# PROBLEM STATEMENT:
Word for word, and without a single picture, repeat the entries.

----- EXERCISE DATA

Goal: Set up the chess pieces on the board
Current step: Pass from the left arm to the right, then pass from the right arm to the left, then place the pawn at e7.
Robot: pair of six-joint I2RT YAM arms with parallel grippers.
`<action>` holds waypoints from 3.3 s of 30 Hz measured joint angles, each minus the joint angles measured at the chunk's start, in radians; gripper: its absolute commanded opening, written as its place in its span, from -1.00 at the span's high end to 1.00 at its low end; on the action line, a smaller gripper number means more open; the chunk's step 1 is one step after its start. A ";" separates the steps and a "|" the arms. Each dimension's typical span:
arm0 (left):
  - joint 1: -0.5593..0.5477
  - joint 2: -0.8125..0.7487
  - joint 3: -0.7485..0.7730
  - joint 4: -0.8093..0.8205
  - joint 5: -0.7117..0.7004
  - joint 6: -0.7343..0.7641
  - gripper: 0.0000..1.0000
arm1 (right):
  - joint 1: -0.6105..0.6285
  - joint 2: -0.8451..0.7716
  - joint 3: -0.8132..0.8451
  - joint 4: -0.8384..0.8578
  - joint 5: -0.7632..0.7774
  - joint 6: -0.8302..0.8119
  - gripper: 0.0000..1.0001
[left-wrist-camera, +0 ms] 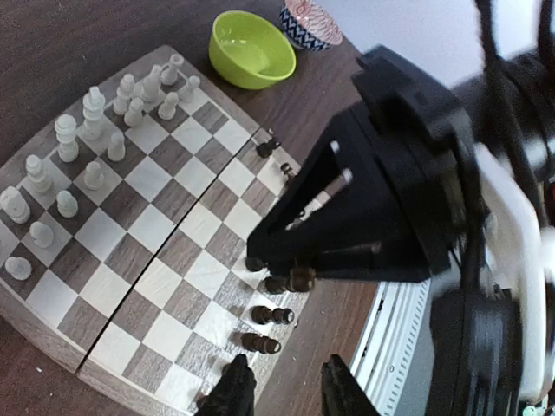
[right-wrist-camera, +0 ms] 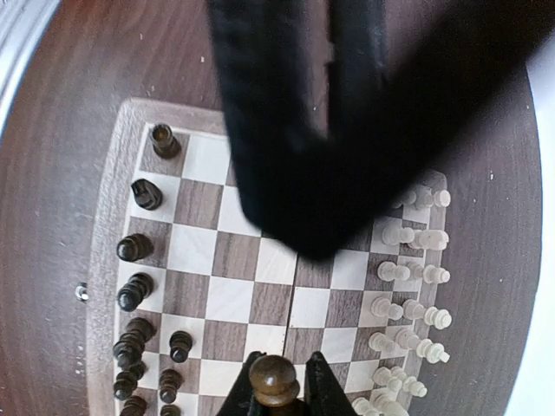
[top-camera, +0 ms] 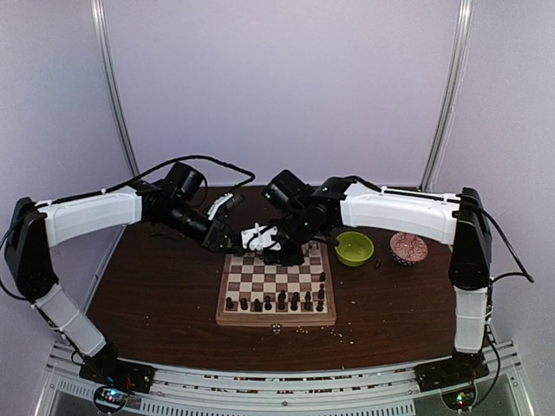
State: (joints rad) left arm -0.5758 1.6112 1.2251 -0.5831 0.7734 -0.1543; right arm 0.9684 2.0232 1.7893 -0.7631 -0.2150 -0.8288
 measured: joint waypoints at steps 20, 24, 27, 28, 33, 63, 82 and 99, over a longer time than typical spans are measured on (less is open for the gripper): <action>-0.180 -0.285 -0.294 0.748 -0.248 -0.024 0.37 | -0.173 -0.112 -0.075 0.112 -0.678 0.475 0.67; -0.180 -0.255 -0.282 0.740 -0.245 -0.012 0.35 | -0.172 -0.112 -0.078 0.124 -0.701 0.488 0.66; -0.180 -0.242 -0.281 0.732 -0.243 -0.008 0.35 | -0.173 -0.112 -0.082 0.129 -0.713 0.494 0.66; -0.180 -0.239 -0.281 0.730 -0.241 -0.008 0.35 | -0.173 -0.112 -0.083 0.132 -0.717 0.496 0.66; -0.180 -0.227 -0.280 0.730 -0.227 -0.008 0.43 | -0.177 -0.112 -0.100 0.148 -0.739 0.506 0.66; -0.168 -0.144 -0.217 0.690 -0.132 -0.019 0.79 | -0.217 -0.117 -0.137 0.183 -0.802 0.541 0.50; -0.167 -0.023 -0.169 0.464 -0.263 0.088 0.76 | -0.392 -0.222 -0.314 -0.003 -0.706 0.340 0.08; -0.295 0.153 -0.088 0.206 -0.431 0.245 0.73 | -0.434 -0.318 -0.395 -0.005 -0.697 0.326 0.11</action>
State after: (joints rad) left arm -0.8707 1.7638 1.1374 -0.3767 0.3420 0.0910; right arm 0.5343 1.7050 1.3941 -0.7677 -0.9123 -0.5030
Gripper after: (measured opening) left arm 0.137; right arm 0.446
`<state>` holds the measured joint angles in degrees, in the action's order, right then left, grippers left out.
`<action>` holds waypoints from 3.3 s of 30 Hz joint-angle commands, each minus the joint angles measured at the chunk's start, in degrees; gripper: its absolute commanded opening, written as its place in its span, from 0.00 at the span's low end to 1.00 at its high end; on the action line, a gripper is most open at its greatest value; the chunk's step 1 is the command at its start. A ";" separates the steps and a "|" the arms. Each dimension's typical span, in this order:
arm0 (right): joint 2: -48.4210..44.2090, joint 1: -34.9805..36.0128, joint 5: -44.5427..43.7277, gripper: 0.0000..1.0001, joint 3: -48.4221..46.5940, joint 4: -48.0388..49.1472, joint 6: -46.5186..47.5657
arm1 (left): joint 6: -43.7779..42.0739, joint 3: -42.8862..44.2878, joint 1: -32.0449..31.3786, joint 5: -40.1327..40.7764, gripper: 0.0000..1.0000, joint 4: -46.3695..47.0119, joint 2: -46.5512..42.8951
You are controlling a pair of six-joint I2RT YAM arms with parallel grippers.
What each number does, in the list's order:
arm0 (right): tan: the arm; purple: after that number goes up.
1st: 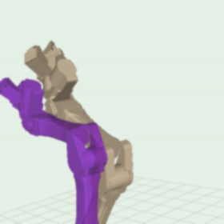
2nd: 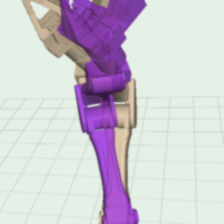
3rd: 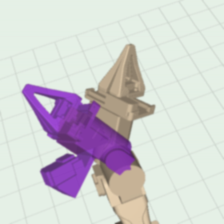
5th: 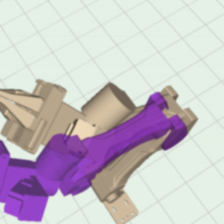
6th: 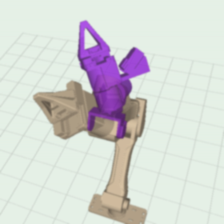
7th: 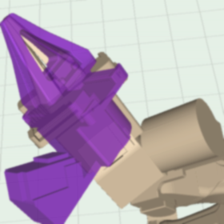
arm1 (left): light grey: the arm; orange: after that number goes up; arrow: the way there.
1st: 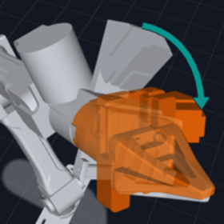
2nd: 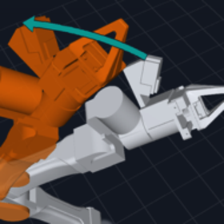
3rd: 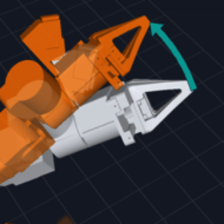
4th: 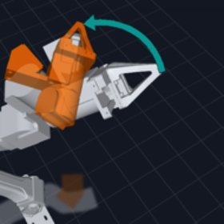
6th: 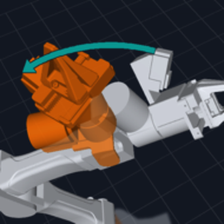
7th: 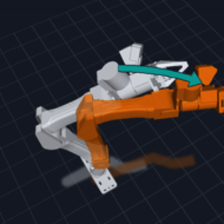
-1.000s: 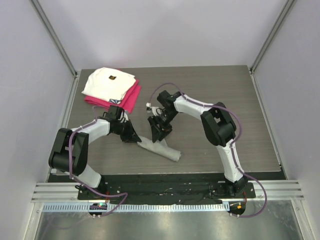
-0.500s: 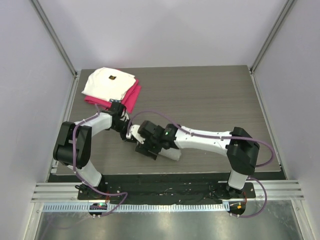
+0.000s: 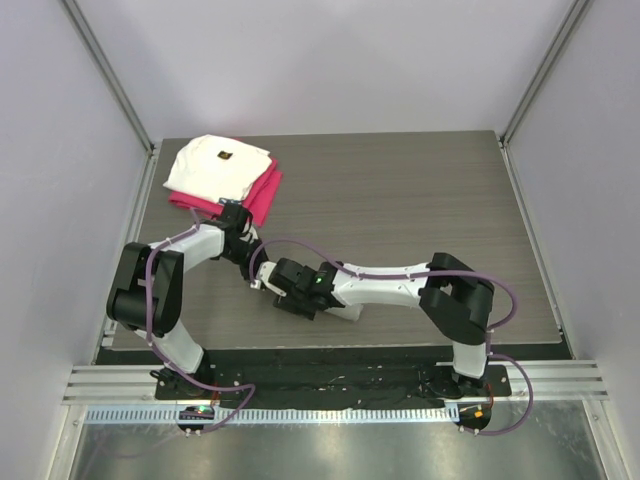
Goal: Fold the napkin, place the utensils inside, and roll it up
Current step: Roll the napkin with the utensil
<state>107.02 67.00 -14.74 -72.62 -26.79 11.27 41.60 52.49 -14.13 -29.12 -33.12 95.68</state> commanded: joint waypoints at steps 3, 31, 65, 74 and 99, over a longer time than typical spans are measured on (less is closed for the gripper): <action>2.49 -1.52 -0.91 0.60 0.20 0.33 0.07 | -0.30 1.56 0.07 -1.02 0.00 -1.33 -0.05; 13.20 -23.13 65.45 0.22 -9.99 -12.68 -7.84 | -8.21 -3.27 4.11 -3.65 0.72 1.57 -12.27; 22.88 -29.12 69.68 0.16 -15.18 -16.37 -5.38 | -5.49 -3.36 -0.81 -0.05 0.61 14.40 -5.06; 22.97 -29.12 65.55 0.18 -17.64 -19.17 -5.12 | -4.34 -3.71 -0.90 -2.25 0.42 18.53 -1.73; 0.03 -12.60 11.85 0.84 -10.89 -6.89 3.05 | -6.62 3.32 -0.90 -2.61 0.00 2.80 6.19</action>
<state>108.07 50.78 10.11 -88.01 -39.42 8.95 37.01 54.28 -14.90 -32.34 -25.08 100.64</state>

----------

# ANSWER TO THE EXERCISE:
Goal: Set up the chess pieces on the board
Current step: Pass from the left arm to the right, then pass from the right arm to the left, then place the pawn at e7.
Robot: pair of six-joint I2RT YAM arms with parallel grippers.
`<action>` holds waypoints from 3.3 s of 30 Hz measured joint angles, each minus the joint angles measured at the chunk's start, in radians; gripper: its absolute commanded opening, written as its place in its span, from -1.00 at the span's high end to 1.00 at its low end; on the action line, a smaller gripper number means more open; the chunk's step 1 is one step after its start. A ";" separates the steps and a "|" the arms. Each dimension's typical span:
arm0 (left):
  - joint 1: -0.5593..0.5477
  - joint 2: -0.8125..0.7487
  - joint 3: -0.7485..0.7730
  - joint 4: -0.8093..0.8205
  - joint 5: -0.7117..0.7004
  - joint 6: -0.7343..0.7641
  - gripper: 0.0000..1.0000
arm1 (right):
  - joint 1: -0.6105..0.6285
  - joint 2: -0.8451..0.7716
  - joint 3: -0.8132..0.8451
  - joint 4: -0.8384..0.8578
  - joint 5: -0.7632..0.7774
  - joint 6: -0.8302..0.8119
  - gripper: 0.0000..1.0001
[left-wrist-camera, +0 ms] 
[right-wrist-camera, +0 ms] 
[top-camera, +0 ms] 
State: (joints rad) left arm -0.5758 1.6112 1.2251 -0.5831 0.7734 -0.1543; right arm 0.9684 2.0232 1.7893 -0.7631 -0.2150 -0.8288
 measured: joint waypoints at steps 20, 24, 27, 28, 33, 63, 82 and 99, over a longer time than typical spans are measured on (less is open for the gripper): <action>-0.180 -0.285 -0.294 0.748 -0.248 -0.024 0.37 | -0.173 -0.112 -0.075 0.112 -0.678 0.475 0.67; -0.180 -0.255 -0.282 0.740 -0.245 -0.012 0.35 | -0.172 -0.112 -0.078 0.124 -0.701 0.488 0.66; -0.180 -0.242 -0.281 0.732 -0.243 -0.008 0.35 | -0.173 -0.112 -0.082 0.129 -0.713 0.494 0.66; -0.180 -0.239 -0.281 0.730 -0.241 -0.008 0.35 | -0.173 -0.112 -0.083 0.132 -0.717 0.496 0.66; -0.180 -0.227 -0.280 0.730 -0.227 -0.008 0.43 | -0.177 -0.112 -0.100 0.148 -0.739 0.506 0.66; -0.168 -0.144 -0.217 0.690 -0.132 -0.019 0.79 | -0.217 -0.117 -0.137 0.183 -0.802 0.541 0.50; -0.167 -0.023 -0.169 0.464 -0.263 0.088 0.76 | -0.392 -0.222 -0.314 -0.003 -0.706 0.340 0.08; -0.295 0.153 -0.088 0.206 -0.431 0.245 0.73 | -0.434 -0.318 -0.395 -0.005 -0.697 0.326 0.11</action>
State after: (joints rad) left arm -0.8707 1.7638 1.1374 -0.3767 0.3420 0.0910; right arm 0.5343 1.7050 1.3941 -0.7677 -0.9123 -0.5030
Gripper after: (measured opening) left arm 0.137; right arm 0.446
`<state>` holds the measured joint angles in degrees, in the action's order, right then left, grippers left out.
`<action>` holds waypoints from 3.3 s of 30 Hz joint-angle commands, each minus the joint angles measured at the chunk's start, in degrees; gripper: its absolute commanded opening, written as its place in its span, from 0.00 at the span's low end to 1.00 at its high end; on the action line, a gripper is most open at its greatest value; the chunk's step 1 is the command at its start. A ";" separates the steps and a "|" the arms. Each dimension's typical span, in this order:
arm0 (right): joint 2: -48.4210..44.2090, joint 1: -34.9805..36.0128, joint 5: -44.5427..43.7277, gripper: 0.0000..1.0001, joint 3: -48.4221..46.5940, joint 4: -48.0388..49.1472, joint 6: -46.5186..47.5657
arm1 (left): joint 6: -43.7779..42.0739, joint 3: -42.8862..44.2878, joint 1: -32.0449..31.3786, joint 5: -40.1327..40.7764, gripper: 0.0000..1.0000, joint 4: -46.3695..47.0119, joint 2: -46.5512..42.8951
You are controlling a pair of six-joint I2RT YAM arms with parallel grippers.
What each number does, in the list's order:
arm0 (right): tan: the arm; purple: after that number goes up.
1st: 
2nd: 
3rd: 
5th: 
6th: 
7th: 
arm1 (left): light grey: the arm; orange: after that number goes up; arrow: the way there.
1st: 
2nd: 
3rd: 
4th: 
6th: 
7th: 
-1.000s: 
-0.500s: 
+0.000s: 
Goal: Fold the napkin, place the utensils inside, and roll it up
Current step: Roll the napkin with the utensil
<state>107.02 67.00 -14.74 -72.62 -26.79 11.27 41.60 52.49 -14.13 -29.12 -33.12 95.68</state> commanded: joint waypoints at steps 3, 31, 65, 74 and 99, over a longer time than typical spans are measured on (less is closed for the gripper): <action>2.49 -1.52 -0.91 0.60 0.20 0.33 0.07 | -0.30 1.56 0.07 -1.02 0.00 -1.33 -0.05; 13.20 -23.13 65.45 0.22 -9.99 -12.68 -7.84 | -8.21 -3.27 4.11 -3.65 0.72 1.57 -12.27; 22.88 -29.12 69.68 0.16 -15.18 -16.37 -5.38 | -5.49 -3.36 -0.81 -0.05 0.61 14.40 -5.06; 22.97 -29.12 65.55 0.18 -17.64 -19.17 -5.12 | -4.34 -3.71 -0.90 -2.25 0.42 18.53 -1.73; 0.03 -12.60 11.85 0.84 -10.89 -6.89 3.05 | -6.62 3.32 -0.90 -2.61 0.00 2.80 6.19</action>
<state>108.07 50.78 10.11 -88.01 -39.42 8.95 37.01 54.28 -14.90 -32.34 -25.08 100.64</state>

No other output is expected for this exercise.